- [Task to complete]
Starting at the first line of the data below, repeat each line word for word up to and including the line with "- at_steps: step".
══ Task input
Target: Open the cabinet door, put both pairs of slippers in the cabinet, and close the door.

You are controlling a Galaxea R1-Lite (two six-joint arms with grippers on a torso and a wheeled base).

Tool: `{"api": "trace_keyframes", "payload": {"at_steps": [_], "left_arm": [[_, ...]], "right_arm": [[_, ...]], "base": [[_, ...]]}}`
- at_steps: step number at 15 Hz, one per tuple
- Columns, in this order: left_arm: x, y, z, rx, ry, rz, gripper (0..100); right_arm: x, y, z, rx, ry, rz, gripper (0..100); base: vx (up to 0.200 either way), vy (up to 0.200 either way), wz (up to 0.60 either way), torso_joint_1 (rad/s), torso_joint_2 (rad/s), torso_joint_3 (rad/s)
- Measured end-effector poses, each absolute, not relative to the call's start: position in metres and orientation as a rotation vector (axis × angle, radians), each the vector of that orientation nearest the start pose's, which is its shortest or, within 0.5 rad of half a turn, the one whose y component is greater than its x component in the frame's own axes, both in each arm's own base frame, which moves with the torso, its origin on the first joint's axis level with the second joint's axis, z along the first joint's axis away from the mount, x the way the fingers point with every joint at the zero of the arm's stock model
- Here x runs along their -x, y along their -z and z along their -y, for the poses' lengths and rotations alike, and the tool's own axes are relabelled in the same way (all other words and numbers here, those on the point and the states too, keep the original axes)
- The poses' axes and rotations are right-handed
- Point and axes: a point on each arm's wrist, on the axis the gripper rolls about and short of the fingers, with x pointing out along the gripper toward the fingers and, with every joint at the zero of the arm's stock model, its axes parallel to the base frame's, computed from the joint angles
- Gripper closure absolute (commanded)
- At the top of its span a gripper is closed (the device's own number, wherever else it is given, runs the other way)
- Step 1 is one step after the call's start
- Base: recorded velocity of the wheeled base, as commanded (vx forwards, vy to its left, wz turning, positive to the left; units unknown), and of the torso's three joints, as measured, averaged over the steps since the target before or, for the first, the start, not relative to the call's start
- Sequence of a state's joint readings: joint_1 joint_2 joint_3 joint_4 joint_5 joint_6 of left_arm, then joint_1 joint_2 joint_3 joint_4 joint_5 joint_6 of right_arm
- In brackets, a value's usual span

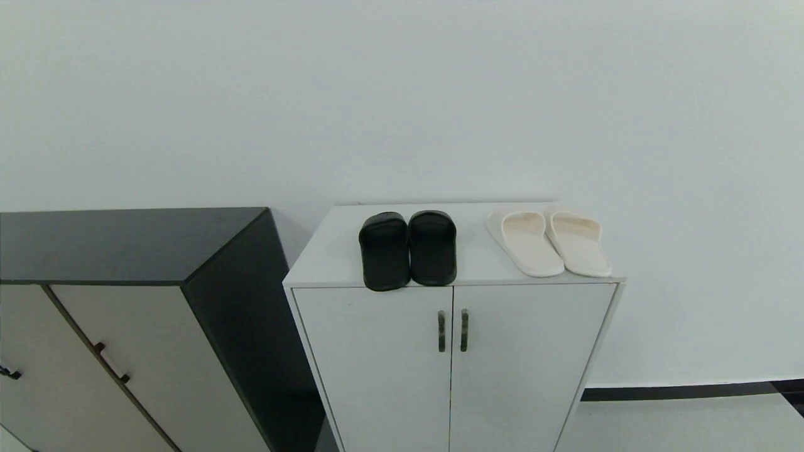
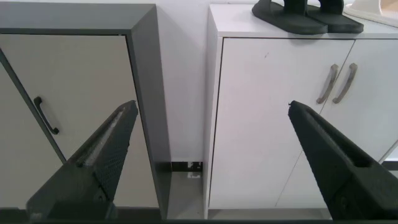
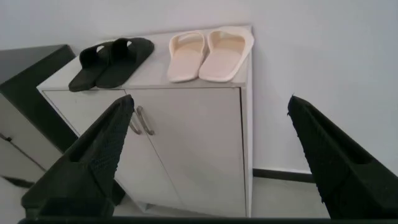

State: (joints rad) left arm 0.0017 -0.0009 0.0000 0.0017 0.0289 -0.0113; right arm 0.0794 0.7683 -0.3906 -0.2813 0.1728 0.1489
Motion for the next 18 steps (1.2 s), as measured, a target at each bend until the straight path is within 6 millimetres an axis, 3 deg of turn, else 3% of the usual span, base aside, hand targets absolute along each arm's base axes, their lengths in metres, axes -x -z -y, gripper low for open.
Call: {"api": "trace_keyframes", "payload": {"at_steps": [3,7,12,15,18], "left_arm": [[0.023,-0.075,-0.001,0.011,-0.030,-0.001,0],[0.023,-0.075,-0.001,0.014,-0.029,-0.001,0],[0.023,-0.075,-0.001,0.015,-0.031,-0.001,0],[0.023,-0.075,-0.001,0.013,-0.032,-0.001,0],[0.023,-0.075,-0.001,0.015,-0.033,0.000,0]], "right_arm": [[-0.133,-0.225,-0.022,-0.170,-0.258,-0.180,0],[-0.194,-0.235,-0.062,-0.169,-0.261,-0.234,0],[-0.262,-0.220,-0.108,-0.140,-0.214,-0.256,0],[-0.305,-0.203,-0.127,-0.118,-0.120,-0.253,0],[-0.336,-0.190,-0.140,-0.105,-0.064,-0.251,0]], "base": [[0.000,0.000,0.00,0.000,0.00,0.000],[0.000,0.000,0.00,0.000,0.00,0.000],[0.000,0.000,0.00,0.000,0.00,0.000],[0.133,0.000,0.00,-0.002,0.00,0.002],[0.067,0.000,0.00,-0.004,0.00,0.002]]}}
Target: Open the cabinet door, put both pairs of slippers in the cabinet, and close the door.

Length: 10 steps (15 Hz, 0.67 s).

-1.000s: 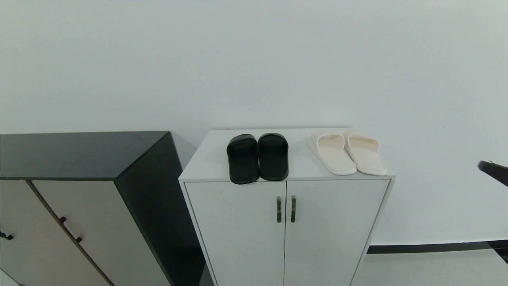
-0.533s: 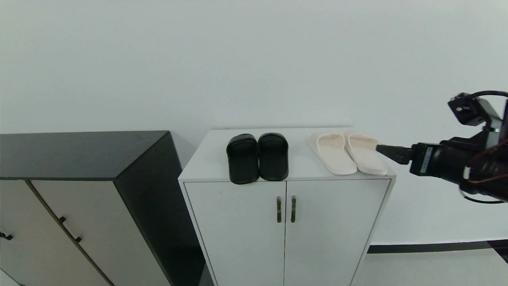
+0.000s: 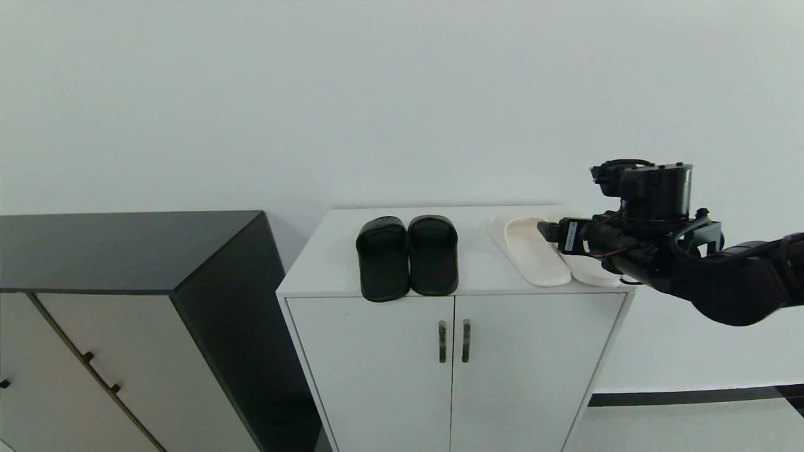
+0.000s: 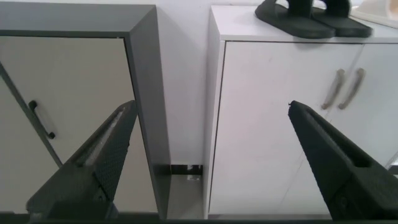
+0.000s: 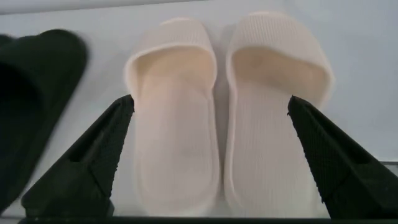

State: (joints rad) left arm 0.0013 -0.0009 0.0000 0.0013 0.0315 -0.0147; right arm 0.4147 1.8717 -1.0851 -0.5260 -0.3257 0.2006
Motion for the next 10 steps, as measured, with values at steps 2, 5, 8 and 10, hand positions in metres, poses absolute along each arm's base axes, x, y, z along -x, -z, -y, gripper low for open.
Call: {"api": "trace_keyframes", "payload": {"at_steps": [2,5,8,10], "left_arm": [[0.023,-0.075,-0.001,0.015,-0.033,-0.001,0],[0.023,-0.075,-0.001,0.016,-0.033,-0.001,0],[0.023,-0.075,-0.001,0.016,-0.034,-0.001,0],[0.023,-0.075,-0.001,0.017,-0.034,-0.001,0]], "right_arm": [[-0.348,-0.182,-0.145,-0.099,-0.058,-0.262,0],[-0.364,-0.174,-0.150,-0.083,-0.038,-0.264,0],[-0.382,-0.165,-0.150,-0.066,-0.016,-0.265,0],[-0.397,-0.160,-0.147,-0.060,0.000,-0.260,0]], "base": [[0.000,0.000,0.00,0.000,0.00,0.000],[0.000,0.000,0.00,0.000,0.00,0.000],[0.000,0.000,0.00,0.000,0.00,0.000],[0.000,0.000,0.00,0.000,0.00,0.000]]}}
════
- [Answer for this exercise]
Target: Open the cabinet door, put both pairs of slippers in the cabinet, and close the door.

You are controlling a Galaxea R1-Lite (two six-joint arms with grippers on a torso and a wheeled base).

Tool: `{"api": "trace_keyframes", "payload": {"at_steps": [_], "left_arm": [[_, ...]], "right_arm": [[_, ...]], "base": [[_, ...]]}}`
- at_steps: step number at 15 Hz, one per tuple

The output is finished and nothing more is needed.